More apocalypse, less angst
after a few days of introspection and angst i managed today to rouse myself from the house and get some things done.
to recap: last week, the day after the post about my friends making me strong, darren received some devastating news about sentencing possibilities and passed that along to me. while i don’t want to say too much about it until we have confirmed some more things about possible new indictments, i can say it was some of the worst news since this whole thing blew in to our lives, and left me seriously incapable of dealing with the world. unfortunately i couldn’t just call in sick thursday because i had to come into the office to negotiate the resignation of an employee facing termination (the employer had let me know they would be willing to accept her resignation so she could get severance pay), and i only had 24 hours to get it done and the paperwork signed.
although i was able to keep it together through that, it seemed to me that a few days of leave might be in order and so i requested some medical leave for stress-related reasons. i’m lucky my boss supports me and knows my work is solid – she supported the request immediately. i asked for up to a week off but it seems today that i only needed friday and today, so will return to work tomorrow.
on friday night i gave the green scare talk at spartacus which went well – about 25 people attended and i managed to raise some funds for darren which helps. i mostly spoke without notes so i’m sure it rambled a little bit, but i also was able to answer a lot of questions people had about the nature of the charges etc. it’s very complicated with this many people and actions involved in a single court case – but because i know the case pretty well, i can speak pretty fluidly to the issues. i’m glad to have done it and am looking forward to more opportunities to speak on the case as things unfold.
hung out with some friends afterwards and then came home saturday morning – not feeling very social or balanced at all. ended up at a friend’s place in bonniebrook for dinner in the evening, and afterwards we went down to the beach in front of her place and built a bonfire and talked – both of which were excellent ways to spend such a clear and beautiful night. she is a new friend on the coast and a very cool person – plus she lives in a great place and likes beachfires…. i’m finally starting to have some regular friends up here.. despite my stupid schedule that has me gone half the time.
yesterday i spent being depressed and writing furious letters to farflung friends. talked to my lover online though, and that was nice. i’m pretty crushed out on him at the moment even though we don’t get to see each other too much (maybe that’s a good thing). he is turning out to be a wonderful friend also and i would have never expected that when we first hooked up last spring.

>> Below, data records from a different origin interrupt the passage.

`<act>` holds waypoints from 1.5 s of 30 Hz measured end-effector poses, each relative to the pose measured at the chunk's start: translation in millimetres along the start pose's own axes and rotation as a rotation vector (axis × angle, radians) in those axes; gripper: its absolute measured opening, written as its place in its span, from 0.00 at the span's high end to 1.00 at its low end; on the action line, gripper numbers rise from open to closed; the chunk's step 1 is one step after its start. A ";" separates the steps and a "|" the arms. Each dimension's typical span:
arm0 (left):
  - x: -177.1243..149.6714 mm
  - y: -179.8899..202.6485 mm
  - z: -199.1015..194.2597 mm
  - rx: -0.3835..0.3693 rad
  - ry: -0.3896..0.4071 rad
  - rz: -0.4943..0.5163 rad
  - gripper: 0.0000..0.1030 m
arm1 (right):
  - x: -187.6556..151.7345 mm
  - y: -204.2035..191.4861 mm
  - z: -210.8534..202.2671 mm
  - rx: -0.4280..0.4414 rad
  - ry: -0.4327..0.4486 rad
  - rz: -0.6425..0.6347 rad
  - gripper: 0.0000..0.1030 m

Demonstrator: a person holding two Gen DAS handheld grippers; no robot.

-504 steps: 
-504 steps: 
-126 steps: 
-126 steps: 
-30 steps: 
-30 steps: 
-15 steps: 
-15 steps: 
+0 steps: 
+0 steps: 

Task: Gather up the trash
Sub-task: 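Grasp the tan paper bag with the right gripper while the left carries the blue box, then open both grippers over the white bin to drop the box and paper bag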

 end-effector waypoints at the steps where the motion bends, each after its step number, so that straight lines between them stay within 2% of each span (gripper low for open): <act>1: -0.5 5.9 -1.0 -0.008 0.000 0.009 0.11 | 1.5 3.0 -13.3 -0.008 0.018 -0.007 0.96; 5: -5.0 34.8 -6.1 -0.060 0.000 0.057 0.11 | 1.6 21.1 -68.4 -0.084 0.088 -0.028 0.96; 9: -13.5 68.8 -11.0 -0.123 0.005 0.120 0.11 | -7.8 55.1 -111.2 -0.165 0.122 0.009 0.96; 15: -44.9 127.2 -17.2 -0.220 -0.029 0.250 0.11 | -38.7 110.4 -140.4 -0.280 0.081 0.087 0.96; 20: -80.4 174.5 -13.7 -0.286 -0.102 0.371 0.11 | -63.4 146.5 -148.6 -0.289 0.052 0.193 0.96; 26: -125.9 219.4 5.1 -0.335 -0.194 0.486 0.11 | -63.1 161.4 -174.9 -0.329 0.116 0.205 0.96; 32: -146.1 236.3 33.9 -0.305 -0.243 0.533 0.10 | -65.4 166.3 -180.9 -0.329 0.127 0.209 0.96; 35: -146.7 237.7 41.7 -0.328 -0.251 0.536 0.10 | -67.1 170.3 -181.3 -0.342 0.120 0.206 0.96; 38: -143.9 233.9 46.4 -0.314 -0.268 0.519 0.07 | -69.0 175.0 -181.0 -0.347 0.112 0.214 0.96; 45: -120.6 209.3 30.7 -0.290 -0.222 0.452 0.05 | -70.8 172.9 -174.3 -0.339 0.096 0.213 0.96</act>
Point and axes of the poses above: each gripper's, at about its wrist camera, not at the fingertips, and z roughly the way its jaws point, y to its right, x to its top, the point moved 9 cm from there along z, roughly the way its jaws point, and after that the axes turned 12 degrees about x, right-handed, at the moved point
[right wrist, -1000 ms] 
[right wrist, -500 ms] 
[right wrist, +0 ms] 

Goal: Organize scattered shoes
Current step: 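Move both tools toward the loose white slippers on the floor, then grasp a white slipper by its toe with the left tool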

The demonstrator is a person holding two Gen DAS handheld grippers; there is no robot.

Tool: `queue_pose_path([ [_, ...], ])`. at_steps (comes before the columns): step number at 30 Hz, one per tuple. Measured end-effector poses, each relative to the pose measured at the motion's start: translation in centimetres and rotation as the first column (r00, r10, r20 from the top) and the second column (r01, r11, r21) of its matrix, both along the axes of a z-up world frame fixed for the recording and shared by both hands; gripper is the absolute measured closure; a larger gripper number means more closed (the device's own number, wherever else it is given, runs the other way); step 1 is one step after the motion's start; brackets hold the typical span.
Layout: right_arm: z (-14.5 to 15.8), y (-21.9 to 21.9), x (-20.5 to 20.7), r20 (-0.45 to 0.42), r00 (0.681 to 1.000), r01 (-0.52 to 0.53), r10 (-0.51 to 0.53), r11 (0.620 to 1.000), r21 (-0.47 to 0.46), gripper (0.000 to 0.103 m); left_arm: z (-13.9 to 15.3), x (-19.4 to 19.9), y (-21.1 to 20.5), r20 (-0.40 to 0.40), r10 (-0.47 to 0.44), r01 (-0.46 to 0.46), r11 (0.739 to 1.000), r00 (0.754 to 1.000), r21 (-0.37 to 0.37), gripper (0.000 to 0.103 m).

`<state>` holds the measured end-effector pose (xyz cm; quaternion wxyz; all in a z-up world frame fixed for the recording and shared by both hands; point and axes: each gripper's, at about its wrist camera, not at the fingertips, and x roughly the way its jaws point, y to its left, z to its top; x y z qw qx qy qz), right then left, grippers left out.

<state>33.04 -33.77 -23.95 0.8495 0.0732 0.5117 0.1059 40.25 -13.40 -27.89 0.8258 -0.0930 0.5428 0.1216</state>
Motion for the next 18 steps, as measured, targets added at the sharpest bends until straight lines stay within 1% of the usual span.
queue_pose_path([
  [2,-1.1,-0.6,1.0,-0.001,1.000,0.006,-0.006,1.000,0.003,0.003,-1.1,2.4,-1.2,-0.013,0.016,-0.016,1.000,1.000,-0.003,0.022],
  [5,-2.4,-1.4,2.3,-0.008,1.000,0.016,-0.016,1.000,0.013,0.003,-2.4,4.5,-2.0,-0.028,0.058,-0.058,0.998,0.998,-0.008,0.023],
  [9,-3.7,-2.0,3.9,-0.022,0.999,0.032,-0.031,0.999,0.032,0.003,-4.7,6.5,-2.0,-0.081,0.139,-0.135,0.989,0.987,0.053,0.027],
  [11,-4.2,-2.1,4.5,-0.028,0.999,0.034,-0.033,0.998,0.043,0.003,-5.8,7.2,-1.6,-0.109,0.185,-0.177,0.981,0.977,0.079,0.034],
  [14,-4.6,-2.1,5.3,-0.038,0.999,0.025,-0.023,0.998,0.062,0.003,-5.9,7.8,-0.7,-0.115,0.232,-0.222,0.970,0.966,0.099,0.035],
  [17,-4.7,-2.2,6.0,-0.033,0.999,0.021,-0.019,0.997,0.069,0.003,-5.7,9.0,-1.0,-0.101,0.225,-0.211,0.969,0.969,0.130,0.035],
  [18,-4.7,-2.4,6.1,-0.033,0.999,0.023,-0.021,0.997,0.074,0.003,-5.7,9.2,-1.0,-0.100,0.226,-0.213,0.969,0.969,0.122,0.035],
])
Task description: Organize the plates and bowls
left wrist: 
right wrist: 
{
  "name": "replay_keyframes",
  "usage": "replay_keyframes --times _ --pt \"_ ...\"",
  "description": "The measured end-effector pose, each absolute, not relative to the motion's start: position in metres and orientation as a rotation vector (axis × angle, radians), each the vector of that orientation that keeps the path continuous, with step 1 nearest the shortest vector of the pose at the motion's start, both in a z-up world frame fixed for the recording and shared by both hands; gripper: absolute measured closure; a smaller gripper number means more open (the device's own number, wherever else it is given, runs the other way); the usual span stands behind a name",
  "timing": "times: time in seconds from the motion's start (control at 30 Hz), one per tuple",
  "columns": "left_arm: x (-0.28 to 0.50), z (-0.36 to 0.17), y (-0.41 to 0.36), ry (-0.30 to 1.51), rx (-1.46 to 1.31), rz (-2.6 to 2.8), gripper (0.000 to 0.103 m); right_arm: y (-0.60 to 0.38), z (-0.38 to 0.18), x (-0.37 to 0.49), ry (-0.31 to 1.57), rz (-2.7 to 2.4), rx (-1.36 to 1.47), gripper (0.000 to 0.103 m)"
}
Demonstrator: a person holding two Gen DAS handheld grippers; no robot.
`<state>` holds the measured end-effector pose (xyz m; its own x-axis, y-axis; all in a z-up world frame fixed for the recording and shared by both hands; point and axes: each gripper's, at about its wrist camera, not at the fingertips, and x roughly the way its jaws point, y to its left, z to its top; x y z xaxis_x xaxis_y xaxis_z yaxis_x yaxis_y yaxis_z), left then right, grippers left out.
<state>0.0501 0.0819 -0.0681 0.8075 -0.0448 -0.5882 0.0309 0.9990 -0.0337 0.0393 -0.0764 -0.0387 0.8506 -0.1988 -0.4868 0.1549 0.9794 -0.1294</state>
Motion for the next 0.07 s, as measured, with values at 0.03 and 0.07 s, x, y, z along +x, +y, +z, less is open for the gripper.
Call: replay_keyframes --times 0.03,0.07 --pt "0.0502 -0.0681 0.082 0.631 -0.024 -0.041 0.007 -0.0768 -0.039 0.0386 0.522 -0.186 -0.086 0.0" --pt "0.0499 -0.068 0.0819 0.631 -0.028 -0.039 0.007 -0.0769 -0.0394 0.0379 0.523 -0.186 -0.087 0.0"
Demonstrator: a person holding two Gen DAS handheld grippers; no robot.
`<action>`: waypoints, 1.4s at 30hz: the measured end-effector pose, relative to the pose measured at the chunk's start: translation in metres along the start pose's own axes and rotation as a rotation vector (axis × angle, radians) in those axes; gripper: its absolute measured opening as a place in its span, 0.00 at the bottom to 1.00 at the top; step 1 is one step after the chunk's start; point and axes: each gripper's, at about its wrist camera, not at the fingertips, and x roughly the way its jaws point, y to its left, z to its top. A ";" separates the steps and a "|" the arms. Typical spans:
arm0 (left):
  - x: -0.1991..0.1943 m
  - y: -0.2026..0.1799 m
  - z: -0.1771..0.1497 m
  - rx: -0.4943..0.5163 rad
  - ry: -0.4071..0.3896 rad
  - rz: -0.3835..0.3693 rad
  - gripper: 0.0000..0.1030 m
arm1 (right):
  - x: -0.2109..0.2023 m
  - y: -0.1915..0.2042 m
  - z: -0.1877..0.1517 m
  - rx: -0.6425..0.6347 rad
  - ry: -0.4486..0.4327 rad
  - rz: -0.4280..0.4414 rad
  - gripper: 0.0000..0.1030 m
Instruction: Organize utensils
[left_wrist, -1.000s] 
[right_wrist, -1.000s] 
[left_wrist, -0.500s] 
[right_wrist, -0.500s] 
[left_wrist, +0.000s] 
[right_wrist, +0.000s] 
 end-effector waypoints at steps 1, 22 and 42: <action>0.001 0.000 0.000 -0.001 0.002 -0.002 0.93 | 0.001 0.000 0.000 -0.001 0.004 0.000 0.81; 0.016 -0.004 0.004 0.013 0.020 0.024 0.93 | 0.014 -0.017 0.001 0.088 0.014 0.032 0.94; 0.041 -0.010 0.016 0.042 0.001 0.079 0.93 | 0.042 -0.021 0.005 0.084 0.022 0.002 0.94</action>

today was errands, and i cleared off the dead plants from my deck, potted some new ones and generally cleaned up out there. it’s almost spring and i need to get on the outdoor stuff (like planting my front bed) shortly. i’m staying in the city at least one night this week and have one other late night of meetings (back on the last ferry) before leaving for victoria on friday. as much as i feel rushed at the moment, i suspect being busy is helping me to get through.